Cependant, qu’en est-il dans les faits, quelles formes de valorisation sont choisies, quelle reconnaissance en attendent les étudiants ?

La reconnaissance de l’engagement associatif dans les cursus, si elle apparaît de manière claire pour la première fois dans la circulaire du Ministère de l’Education Nationale, est une nouveauté essentiellement pour les associations étudiantes des universités. En effet, dans les écoles de commerce et d’ingénieurs la valorisation de l’engagement associatif est effective depuis longtemps : bonus dans la moyenne, projets d’étude, mémoires, etc. Mais cette circulaire ne vient pas prôner une harmonisation des pratiques déjà bien établies dans les écoles. D’abord, parce que cette circulaire ne trace pas un chemin unique vers telle ou telle modalité exclusive des autres. Ensuite, parce que celle-ci considère l’unité d’enseignement optionnelle comme étant le meilleur moyen de validation de l’action étudiante et propose ainsi une hiérarchie des modalités de valorisation, la bonification n’étant envisagée qu’en dernier.

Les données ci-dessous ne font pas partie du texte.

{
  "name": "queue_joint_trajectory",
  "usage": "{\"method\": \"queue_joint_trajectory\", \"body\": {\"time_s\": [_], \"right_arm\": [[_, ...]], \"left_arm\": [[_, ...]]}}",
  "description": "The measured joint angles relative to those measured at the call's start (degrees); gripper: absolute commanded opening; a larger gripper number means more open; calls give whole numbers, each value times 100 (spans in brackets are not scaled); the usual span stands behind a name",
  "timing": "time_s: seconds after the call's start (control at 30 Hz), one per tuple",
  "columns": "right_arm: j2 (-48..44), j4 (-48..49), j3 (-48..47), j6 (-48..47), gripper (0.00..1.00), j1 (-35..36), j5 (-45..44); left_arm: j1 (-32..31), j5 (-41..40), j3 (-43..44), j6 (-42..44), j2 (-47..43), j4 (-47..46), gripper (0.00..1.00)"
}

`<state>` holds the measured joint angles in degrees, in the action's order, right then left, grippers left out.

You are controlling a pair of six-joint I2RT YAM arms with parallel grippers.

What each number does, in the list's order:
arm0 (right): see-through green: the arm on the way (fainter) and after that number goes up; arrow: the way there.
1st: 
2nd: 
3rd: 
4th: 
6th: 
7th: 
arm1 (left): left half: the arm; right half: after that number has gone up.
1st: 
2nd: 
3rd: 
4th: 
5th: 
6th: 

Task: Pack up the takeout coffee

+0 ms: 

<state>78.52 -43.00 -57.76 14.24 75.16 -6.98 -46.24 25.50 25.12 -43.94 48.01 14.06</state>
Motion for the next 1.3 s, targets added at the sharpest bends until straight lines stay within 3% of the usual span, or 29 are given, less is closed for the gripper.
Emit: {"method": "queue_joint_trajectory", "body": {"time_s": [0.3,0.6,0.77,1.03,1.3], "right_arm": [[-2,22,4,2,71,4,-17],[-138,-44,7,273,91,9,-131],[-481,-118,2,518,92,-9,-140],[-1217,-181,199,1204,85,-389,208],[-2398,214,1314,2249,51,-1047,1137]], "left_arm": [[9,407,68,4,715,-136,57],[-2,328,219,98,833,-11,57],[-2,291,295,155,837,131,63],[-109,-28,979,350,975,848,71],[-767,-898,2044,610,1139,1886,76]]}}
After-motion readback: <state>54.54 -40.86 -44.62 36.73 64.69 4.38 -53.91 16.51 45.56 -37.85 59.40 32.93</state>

A côté des dispositions de ce texte, une autre voie de reconnaissance de l’engagement associatif est possible, celui de la validation des acquis associatifs au même titre que les acquis professionnels. Plus généralement identifiés par le terme : validation des acquis de l’expérience (VAE). Cependant, cette voie n’est offerte qu’aux personnes de plus de 20 ans ayant interrompu leurs études depuis plus de deux ans.

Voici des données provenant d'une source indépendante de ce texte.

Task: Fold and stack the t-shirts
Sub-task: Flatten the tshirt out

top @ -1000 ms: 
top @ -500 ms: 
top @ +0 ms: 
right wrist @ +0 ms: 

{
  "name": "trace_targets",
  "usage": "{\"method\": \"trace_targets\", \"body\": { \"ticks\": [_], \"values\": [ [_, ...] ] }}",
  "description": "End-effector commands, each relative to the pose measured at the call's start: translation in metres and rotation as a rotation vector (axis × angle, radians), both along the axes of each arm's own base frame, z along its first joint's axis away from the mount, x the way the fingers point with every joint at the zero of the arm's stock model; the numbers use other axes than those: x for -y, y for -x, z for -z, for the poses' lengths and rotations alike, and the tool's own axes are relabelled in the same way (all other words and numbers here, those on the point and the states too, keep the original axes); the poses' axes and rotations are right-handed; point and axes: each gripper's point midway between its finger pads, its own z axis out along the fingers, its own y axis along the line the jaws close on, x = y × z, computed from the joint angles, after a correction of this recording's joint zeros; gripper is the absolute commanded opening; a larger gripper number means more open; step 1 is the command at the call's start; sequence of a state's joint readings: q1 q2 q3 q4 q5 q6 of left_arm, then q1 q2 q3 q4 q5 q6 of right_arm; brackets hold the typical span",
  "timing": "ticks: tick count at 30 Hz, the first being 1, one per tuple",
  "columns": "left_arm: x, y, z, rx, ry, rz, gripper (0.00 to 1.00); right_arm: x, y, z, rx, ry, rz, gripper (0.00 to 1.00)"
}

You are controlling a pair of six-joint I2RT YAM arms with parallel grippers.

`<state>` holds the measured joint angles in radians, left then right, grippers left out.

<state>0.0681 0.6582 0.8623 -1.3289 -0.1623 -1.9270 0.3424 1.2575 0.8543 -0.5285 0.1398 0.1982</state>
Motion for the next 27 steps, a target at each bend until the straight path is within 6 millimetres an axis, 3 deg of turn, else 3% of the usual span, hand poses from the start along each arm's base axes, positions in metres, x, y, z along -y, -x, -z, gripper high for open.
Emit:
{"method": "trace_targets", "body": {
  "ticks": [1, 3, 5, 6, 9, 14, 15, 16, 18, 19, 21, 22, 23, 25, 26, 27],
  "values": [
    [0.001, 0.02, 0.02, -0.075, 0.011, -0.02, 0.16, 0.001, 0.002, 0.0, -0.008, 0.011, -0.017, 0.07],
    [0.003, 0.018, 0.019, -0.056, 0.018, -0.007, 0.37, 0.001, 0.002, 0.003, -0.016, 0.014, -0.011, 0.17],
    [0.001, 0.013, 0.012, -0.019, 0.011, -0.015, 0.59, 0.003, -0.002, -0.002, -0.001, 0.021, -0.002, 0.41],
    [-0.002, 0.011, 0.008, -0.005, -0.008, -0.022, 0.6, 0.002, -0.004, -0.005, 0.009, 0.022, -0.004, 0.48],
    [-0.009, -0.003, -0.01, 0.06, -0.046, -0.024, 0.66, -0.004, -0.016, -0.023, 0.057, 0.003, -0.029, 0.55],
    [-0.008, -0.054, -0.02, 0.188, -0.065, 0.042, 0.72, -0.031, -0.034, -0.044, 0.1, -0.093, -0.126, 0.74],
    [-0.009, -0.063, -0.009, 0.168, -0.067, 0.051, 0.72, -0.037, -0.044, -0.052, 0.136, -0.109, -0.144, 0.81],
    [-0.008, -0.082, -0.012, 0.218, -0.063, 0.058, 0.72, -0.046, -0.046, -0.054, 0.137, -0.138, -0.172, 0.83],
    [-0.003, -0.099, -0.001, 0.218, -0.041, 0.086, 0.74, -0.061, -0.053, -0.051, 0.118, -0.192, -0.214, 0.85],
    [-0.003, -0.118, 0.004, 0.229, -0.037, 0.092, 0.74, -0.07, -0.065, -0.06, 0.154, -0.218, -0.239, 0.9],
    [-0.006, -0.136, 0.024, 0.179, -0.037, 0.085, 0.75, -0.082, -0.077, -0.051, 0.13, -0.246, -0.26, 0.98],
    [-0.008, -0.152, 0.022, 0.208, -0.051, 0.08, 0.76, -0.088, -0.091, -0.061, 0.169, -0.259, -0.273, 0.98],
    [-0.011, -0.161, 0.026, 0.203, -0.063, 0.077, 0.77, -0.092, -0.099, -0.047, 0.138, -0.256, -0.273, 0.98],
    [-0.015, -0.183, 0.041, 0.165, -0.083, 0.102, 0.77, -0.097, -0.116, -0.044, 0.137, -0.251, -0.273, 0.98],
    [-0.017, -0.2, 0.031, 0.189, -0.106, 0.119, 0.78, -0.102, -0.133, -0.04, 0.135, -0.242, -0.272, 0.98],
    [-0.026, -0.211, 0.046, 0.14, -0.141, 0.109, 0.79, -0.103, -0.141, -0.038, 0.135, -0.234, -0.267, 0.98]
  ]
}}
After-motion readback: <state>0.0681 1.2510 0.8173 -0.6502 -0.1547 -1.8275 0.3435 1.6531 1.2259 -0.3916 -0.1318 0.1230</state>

Ces dispositions réglementaires et législatives répondent-elles aux attentes des militants associatifs étudiants qui souhaitent tout de suite valoriser leur engagement ? Peut-être. Si c’est le cas, leur mise en place dans les universités reste encore longue et parcellaire.

En attendant une généralisation de l’unité d’enseignement optionnelle associative, qu’elles sont les solutions immédiatement envisageables pour l’étudiant membre d’une association qui cherche à valoriser son engagement dans son cursus ?


Un plus dans le CV

Derrière la reconnaissance de l’engagement associatif par la voie diplômante, l’enjeu est celui de l’insertion professionnelle [1].

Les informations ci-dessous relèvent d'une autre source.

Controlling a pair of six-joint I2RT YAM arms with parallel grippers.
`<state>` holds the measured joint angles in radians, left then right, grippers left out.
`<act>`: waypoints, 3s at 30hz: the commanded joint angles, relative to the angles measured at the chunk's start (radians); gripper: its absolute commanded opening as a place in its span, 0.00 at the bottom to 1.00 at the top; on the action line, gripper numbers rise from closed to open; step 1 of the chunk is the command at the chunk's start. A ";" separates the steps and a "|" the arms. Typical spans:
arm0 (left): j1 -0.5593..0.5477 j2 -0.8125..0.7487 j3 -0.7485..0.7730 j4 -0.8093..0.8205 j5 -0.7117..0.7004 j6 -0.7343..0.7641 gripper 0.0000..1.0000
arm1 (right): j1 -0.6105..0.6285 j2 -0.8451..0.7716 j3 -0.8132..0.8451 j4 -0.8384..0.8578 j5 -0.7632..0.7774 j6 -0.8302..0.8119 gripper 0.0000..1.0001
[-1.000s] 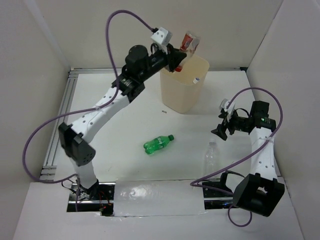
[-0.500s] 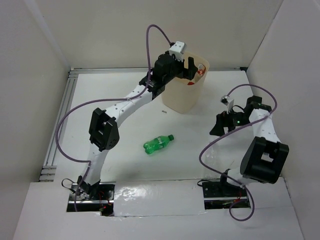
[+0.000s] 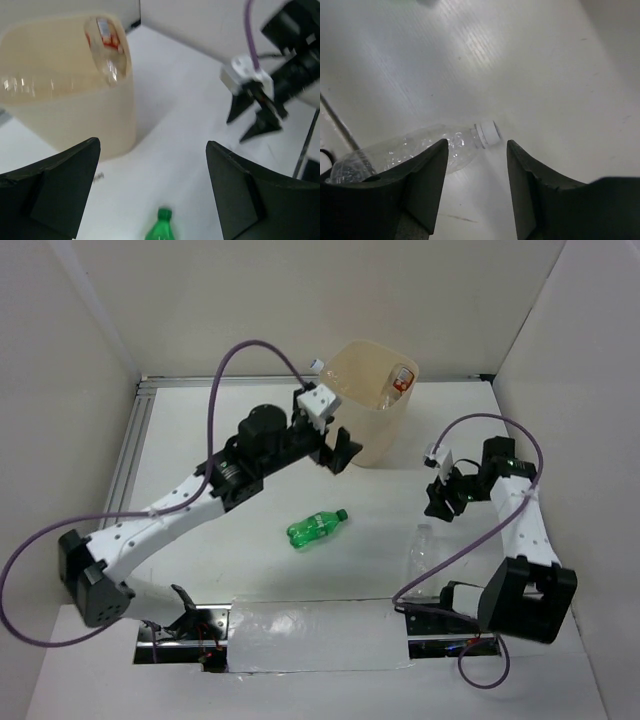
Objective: Put the plastic bottles in the bin
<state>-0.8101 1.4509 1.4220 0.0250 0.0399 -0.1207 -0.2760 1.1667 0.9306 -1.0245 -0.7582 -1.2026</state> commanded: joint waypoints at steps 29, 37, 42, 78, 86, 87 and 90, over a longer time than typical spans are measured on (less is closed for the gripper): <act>-0.080 -0.190 -0.592 -0.082 -0.204 0.036 0.99 | 0.207 0.593 0.315 -0.266 0.402 0.687 0.81; -0.080 -0.123 -0.603 -0.002 -0.242 0.055 0.99 | 0.189 0.649 0.297 -0.192 0.444 0.719 0.82; -0.080 -0.090 -0.614 0.010 -0.232 0.085 0.99 | 0.189 0.706 0.306 -0.180 0.424 0.719 0.81; -0.061 0.008 -0.584 -0.011 -0.100 0.179 0.99 | 0.054 0.377 0.850 0.034 0.095 0.489 0.00; -0.061 0.052 -0.575 -0.048 -0.077 0.188 0.99 | 0.054 0.268 0.962 0.467 0.257 0.728 0.00; -0.061 0.065 -0.575 -0.048 -0.077 0.188 0.99 | 0.054 0.268 0.978 0.556 0.284 0.753 0.00; -0.061 0.094 -0.575 -0.037 -0.086 0.179 0.99 | 0.054 0.281 1.068 0.659 0.316 0.869 0.00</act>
<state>-0.8749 1.5154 0.8139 -0.0315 -0.0570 0.0490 -0.2169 1.4567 1.9072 -0.6224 -0.5125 -0.4820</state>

Aussi, dans la phase de recherche d’un emploi, ce sont les compétences acquises et les prises de position lors de la construction du projet associatif qu’il faut savoir valoriser. Nombreux, sont les individus qui grâce à leur passage dans une association ont acquis des savoir-faire : parler en public, gérer un budget commun, travailler en collaboration avec d’autres personnes… Autant de choses à côté desquelles, l’étudiant strictement consommateur d’enseignements universitaires, passe le plus souvent. Etre responsable associatif, c’est d’autre part, faire des choix selon des convictions personnelles, qu’il faut savoir mettre en avant : participer à une association mettant en place une plate-forme de commerce équitable, travailler dans un média étudiant, sensibiliser aux dangers de la route…

Autant de prises de positions, qui, si elles sont cohérentes dans le parcours de l’individu peuvent faire la différence. Encore faut-il bien peser les conséquences de ses choix. L’activité associative n’est pas un élément demandé dans un CV ou lors d’un entretien d’embauche, le mentionner c’est revendiquer cet engagement. Aussi, avoir lutté contre la prolifération des OGM ne sera-t-il pas le meilleur moyen d’intégrer un consortium chargé d’en faire la commercialisation, mais peut-être un plus recherché dans une entreprise attachée à la qualité nutritionnelle… Une chose est sûre, si l’on souhaite valoriser son expérience associative, il faut la faire comprendre et surtout la faire vivre.

Notes

[1] Les propos de ce paragraphe font suite au débat animé par l’auteur de l’article, entre Dominique de Calan, délégué général de l’UIMM, Jérôme Chapuisat, Président des CEMEA et Directeur Général de l’ONISEP, et des responsables associatifs étudiants sur le thème :  » Quelle valorisation de l’engagement associatif « , lors du forum des Associations Etudiantes le 16 mars 2002.